## Instructions to follow
Only the lines from the one with "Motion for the" through the end of the material below belong in the reply; transcribe them exactly.
*** Begin section ***
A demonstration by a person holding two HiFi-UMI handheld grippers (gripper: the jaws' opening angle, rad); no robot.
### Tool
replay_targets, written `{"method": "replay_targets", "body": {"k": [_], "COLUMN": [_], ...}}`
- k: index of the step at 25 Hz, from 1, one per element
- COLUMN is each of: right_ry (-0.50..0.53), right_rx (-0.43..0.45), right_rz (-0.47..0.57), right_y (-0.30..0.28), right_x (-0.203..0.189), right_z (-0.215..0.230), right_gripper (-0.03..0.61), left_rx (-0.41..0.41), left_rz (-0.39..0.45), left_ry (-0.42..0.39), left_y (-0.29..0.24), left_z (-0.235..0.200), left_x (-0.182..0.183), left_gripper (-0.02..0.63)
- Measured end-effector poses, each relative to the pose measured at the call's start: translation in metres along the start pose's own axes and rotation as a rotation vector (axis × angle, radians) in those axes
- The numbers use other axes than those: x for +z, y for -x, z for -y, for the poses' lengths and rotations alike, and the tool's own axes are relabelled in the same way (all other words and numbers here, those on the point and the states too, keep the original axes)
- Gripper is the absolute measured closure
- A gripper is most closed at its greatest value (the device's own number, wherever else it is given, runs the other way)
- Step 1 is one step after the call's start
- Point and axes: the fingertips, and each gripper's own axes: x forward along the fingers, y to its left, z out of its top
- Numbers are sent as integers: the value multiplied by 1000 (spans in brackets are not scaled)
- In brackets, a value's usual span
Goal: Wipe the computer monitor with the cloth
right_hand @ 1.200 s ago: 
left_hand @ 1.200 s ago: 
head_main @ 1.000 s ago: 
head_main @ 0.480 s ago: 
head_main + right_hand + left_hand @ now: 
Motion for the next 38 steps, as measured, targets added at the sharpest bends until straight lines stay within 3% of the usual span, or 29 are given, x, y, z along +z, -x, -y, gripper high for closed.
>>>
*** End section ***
## Written solution
Motion for the next 38 steps, as measured, targets added at the sharpest bends until straight lines stay within 3% of the usual span, or 29 are given, x, y, z along +z, -x, -y, gripper high for closed.
>>>

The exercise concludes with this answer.